■ 82.「泥み恋情35」
「……私、風越の入学式で、久さんの姿を探しました」
本来ならもう話題は変えるべきかもしれない。そうは思いながら、けれどこの機会を逸したら伝える機会を失ってしまうような――そんな気がして、美穂子はそう久さんに告げてしまっていた。
「私を探した……?」
「はい。でも、もちろん久さんの姿は全然見つけられなくて」
「……そうだろうね。ねえ、ひとつ訊いてもいい?」
「あ、はい。何でしょう」
「どうして私の姿を探したの?」
それは当然の疑問。
なのに私は、久さんの口からそれを直接に問われて、不思議な程に動揺していた。
「そ、それは……」
私自身、明確な理由なんて知らなかった。ただ、私の瞳について久さんが告げた言葉。印象に残っていたあの言葉の真意を問いたかっただけなのかもしれないし……もしかしたら、それだけじゃないのかもしれない。
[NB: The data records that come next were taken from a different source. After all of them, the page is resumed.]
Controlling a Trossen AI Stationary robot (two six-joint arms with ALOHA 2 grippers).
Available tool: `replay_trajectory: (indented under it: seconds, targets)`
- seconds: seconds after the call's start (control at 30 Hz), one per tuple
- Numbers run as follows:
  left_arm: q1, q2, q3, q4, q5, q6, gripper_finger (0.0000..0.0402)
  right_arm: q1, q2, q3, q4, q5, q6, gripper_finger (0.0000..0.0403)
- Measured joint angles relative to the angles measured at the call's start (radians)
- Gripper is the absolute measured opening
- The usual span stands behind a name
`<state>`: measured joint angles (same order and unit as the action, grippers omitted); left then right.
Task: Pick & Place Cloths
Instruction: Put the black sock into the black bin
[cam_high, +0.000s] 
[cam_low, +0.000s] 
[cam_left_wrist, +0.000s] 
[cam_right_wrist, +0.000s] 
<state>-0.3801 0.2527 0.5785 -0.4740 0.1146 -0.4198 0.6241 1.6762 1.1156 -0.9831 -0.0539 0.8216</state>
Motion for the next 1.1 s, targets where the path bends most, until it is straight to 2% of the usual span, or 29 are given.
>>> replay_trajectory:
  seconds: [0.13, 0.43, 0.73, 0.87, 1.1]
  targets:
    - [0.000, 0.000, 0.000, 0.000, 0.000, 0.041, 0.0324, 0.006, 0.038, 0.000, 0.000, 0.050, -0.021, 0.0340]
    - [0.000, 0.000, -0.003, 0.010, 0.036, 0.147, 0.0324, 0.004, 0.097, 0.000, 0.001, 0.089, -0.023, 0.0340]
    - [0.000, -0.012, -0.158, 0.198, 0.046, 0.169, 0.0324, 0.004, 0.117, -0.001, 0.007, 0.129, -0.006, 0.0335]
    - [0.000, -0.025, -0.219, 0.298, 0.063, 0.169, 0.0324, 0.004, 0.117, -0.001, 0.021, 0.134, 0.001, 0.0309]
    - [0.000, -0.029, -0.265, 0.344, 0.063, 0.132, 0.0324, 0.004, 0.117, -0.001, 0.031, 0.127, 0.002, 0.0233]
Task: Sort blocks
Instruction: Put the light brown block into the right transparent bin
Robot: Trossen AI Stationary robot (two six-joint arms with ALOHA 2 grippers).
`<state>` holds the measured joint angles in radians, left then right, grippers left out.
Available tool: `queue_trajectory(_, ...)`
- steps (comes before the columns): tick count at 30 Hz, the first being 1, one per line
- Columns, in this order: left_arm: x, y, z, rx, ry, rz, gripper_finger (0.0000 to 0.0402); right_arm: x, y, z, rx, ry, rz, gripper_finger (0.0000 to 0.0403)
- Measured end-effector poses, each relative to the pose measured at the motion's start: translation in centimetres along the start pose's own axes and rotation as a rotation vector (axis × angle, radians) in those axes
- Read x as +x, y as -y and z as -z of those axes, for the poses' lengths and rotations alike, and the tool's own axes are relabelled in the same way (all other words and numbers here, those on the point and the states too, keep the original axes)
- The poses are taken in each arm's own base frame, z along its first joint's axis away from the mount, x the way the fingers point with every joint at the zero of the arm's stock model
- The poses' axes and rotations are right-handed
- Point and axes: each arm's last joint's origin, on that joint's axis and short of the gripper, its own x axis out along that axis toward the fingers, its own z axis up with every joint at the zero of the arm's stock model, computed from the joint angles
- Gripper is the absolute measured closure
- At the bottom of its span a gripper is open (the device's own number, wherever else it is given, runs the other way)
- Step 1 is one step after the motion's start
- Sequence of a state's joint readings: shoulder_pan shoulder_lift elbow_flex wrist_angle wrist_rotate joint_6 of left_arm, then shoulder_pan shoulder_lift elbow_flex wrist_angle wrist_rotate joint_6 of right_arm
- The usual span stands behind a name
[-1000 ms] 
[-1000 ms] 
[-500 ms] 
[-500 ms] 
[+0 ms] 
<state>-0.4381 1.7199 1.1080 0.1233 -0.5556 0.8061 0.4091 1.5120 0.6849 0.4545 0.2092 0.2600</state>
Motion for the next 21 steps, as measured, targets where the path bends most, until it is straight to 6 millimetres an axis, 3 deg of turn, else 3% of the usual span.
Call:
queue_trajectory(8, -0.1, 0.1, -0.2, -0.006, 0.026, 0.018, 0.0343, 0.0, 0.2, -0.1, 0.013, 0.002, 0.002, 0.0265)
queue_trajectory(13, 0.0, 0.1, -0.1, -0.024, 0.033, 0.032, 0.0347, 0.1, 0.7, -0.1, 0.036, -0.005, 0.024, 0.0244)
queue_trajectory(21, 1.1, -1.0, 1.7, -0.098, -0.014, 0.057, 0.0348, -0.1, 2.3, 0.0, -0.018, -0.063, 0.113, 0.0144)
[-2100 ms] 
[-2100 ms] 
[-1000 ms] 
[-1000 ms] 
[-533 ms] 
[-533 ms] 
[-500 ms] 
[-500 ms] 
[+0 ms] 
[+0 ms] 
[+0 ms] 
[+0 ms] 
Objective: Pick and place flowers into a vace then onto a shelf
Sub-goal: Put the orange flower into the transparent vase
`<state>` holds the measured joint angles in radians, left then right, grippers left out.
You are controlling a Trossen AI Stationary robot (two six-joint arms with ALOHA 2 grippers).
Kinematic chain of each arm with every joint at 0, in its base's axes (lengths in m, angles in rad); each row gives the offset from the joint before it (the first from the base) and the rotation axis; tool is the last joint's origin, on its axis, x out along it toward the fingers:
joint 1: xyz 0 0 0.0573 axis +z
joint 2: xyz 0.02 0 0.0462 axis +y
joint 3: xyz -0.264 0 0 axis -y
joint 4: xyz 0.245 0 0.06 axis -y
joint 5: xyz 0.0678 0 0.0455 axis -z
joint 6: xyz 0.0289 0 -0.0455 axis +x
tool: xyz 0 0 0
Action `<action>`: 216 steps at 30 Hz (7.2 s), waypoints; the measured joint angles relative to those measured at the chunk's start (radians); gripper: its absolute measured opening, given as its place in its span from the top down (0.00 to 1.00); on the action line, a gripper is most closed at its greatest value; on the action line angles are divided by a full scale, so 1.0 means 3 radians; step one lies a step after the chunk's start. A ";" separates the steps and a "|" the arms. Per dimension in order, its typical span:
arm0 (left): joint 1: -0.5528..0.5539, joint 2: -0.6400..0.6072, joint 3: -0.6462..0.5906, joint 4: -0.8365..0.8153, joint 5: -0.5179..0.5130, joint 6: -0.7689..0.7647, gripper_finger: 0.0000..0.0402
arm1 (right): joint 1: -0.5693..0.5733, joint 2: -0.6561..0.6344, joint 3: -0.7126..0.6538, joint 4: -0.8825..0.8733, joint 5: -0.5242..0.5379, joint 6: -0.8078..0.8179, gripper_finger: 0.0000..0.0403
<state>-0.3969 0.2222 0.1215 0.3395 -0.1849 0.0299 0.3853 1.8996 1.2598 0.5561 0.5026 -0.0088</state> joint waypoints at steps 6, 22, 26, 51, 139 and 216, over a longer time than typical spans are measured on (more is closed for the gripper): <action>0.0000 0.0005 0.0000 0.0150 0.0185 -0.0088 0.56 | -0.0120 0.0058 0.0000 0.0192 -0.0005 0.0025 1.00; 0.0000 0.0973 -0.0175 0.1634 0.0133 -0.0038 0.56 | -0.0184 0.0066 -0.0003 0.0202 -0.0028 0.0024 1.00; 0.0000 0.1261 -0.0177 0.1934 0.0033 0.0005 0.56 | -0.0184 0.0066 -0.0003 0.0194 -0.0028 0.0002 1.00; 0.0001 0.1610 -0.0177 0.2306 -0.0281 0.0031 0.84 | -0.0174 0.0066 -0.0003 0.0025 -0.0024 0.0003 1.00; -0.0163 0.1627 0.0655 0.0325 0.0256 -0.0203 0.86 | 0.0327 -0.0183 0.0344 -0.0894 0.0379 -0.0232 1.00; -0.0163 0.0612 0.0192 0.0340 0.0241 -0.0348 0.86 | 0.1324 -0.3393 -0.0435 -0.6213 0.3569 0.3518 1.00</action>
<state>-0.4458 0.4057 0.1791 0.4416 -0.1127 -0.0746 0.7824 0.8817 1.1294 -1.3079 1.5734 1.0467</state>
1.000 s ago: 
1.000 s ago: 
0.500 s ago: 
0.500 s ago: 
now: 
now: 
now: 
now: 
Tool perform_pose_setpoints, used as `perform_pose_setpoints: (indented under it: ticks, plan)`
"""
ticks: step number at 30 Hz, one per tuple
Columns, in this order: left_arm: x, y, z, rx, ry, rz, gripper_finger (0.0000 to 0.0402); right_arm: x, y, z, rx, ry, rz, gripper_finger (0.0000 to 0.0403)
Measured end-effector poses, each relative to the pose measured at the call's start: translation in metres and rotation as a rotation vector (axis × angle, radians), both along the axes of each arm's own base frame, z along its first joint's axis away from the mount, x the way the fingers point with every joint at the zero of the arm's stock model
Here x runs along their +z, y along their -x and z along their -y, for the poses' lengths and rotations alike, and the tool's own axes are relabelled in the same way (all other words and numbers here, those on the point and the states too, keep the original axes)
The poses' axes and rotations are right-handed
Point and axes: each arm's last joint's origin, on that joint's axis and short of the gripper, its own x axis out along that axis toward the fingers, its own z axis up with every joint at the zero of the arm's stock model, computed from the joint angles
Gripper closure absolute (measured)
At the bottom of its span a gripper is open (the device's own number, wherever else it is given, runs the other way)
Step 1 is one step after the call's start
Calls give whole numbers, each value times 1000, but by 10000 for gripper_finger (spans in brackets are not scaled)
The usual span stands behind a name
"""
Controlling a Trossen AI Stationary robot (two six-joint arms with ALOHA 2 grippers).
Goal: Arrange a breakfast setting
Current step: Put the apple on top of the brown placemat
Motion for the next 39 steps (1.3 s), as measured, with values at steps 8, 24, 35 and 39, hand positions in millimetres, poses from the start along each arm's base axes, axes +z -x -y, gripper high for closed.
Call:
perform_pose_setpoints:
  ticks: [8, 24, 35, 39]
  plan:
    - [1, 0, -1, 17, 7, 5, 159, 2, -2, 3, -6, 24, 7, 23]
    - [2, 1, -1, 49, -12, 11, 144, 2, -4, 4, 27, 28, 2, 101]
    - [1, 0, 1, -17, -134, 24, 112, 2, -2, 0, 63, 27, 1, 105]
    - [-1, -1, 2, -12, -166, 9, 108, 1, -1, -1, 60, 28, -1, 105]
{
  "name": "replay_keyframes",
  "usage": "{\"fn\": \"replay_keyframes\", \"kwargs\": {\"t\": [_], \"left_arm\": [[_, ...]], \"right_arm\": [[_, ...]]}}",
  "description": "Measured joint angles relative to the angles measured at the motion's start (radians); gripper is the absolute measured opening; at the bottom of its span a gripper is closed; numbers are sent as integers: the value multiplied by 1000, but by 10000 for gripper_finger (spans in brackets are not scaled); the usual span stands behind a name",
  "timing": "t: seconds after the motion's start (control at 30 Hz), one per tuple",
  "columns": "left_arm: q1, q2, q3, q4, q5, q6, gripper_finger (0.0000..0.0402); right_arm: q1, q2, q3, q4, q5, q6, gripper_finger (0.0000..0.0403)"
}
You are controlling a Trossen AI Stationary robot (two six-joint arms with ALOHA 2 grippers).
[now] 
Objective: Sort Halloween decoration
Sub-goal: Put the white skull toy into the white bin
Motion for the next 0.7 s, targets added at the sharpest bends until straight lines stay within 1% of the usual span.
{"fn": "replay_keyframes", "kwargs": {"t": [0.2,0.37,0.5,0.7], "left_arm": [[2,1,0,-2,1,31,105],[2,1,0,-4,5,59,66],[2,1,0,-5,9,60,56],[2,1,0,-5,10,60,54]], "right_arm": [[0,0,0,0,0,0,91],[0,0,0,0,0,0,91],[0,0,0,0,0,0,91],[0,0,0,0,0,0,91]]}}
ただ、あの日以来ずっと毎日久さんに逢いたいという思いは消えないものになっていた。風越の入学式でどれだけ探しても姿を見つけることができなくても、それでも逢いたいという思いは消せなくて。麻雀を打ち続けてさえいれば、いつかあなたに逢えるかもしれないと……淡く、けれど執拗に心を絡めてくる期待感に苛まれながら。一日千秋の想いで、あの日あなたに大会の会場で会える瞬間まで過ごしてきた日のことを覚えている。
どうして、ただ興味などという言葉でその感情を割り切っていた私がいたのだろう。
心を苛む程の深い熱を持ち、追い詰められた想い。
今にして思い返せば、それが――特別な想いで無い筈がないのに。